[Stored records]
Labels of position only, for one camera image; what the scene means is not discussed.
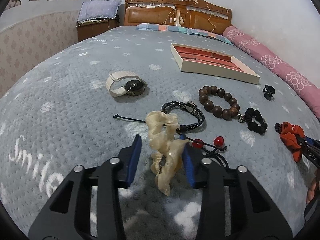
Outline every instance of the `open box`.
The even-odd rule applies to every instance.
[[[258,84],[260,76],[232,55],[182,44],[171,44],[171,52],[183,72],[236,79]]]

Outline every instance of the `cream satin scrunchie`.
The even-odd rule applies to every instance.
[[[149,128],[149,145],[157,151],[151,154],[153,163],[150,169],[156,174],[155,182],[159,190],[169,196],[170,180],[182,166],[181,154],[188,140],[174,139],[179,127],[176,114],[153,111],[147,115],[146,124]]]

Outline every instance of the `watch face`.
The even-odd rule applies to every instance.
[[[139,80],[130,80],[124,85],[129,96],[141,95],[144,92],[145,87],[145,84]]]

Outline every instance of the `gray bedspread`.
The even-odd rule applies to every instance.
[[[261,76],[260,84],[180,72],[171,43],[232,54]],[[105,81],[110,72],[120,70],[140,74],[148,83],[146,92],[112,98]],[[274,101],[263,97],[265,84],[275,87]],[[206,112],[198,101],[198,90],[204,85],[231,93],[242,114],[248,107],[259,109],[269,125],[267,132],[261,136],[237,120],[225,121]],[[119,191],[127,239],[194,239],[201,190],[189,186],[182,169],[172,179],[170,197],[163,195],[149,170],[152,151],[146,125],[113,118],[120,114],[144,119],[175,100],[191,100],[200,107],[205,123],[189,136],[208,143],[223,136],[228,146],[223,155],[231,168],[248,167],[296,234],[304,223],[307,186],[315,168],[305,158],[294,162],[274,125],[298,124],[307,136],[319,139],[320,124],[314,114],[285,82],[236,46],[181,33],[139,31],[134,26],[118,27],[65,49],[25,74],[0,99],[1,200],[15,223],[27,234],[74,166],[101,165],[140,134],[142,152],[134,183]],[[228,107],[222,98],[212,100]],[[181,124],[194,121],[187,113],[174,112]],[[94,208],[91,220],[96,234]]]

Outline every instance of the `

Task prompt: Give back the records word for word, without their pictures.

Exercise answer:
Labels of position only, for one camera image; what the scene means is not discussed.
Outline every instance of the `open box`.
The even-odd rule applies to every instance.
[[[258,84],[260,76],[232,55],[182,44],[171,44],[171,52],[183,72],[236,79]]]

Outline every instance of the `cream satin scrunchie`.
The even-odd rule applies to every instance.
[[[149,128],[149,145],[157,151],[151,154],[153,163],[150,169],[156,174],[155,182],[159,190],[169,196],[170,180],[182,166],[181,154],[188,140],[174,139],[179,127],[176,114],[153,111],[147,115],[146,124]]]

Outline every instance of the `watch face`.
The even-odd rule applies to every instance.
[[[139,80],[130,80],[124,85],[129,96],[141,95],[144,92],[145,87],[145,84]]]

Outline every instance of the `gray bedspread`.
The even-odd rule applies to every instance.
[[[261,76],[260,84],[180,72],[171,43],[232,54]],[[105,81],[110,72],[120,70],[140,74],[148,83],[146,92],[112,98]],[[274,101],[263,97],[265,84],[275,87]],[[206,112],[198,101],[198,90],[204,85],[231,93],[242,114],[248,107],[259,109],[269,125],[267,132],[261,136],[237,120],[225,121]],[[119,191],[127,239],[194,239],[201,190],[189,186],[182,169],[172,179],[170,197],[163,195],[149,170],[152,151],[146,125],[113,118],[120,114],[144,119],[175,100],[191,100],[200,107],[205,123],[189,136],[208,143],[223,136],[228,146],[223,155],[231,168],[248,167],[296,234],[304,223],[307,186],[315,168],[305,158],[294,162],[274,125],[298,124],[307,136],[319,139],[320,124],[314,114],[285,82],[236,46],[181,33],[139,31],[134,26],[118,27],[65,49],[25,74],[0,99],[1,200],[15,223],[27,234],[74,166],[101,165],[140,134],[142,152],[134,183]],[[228,107],[222,98],[212,100]],[[181,124],[194,121],[187,113],[174,112]],[[94,208],[91,220],[96,234]]]

Outline every instance of the `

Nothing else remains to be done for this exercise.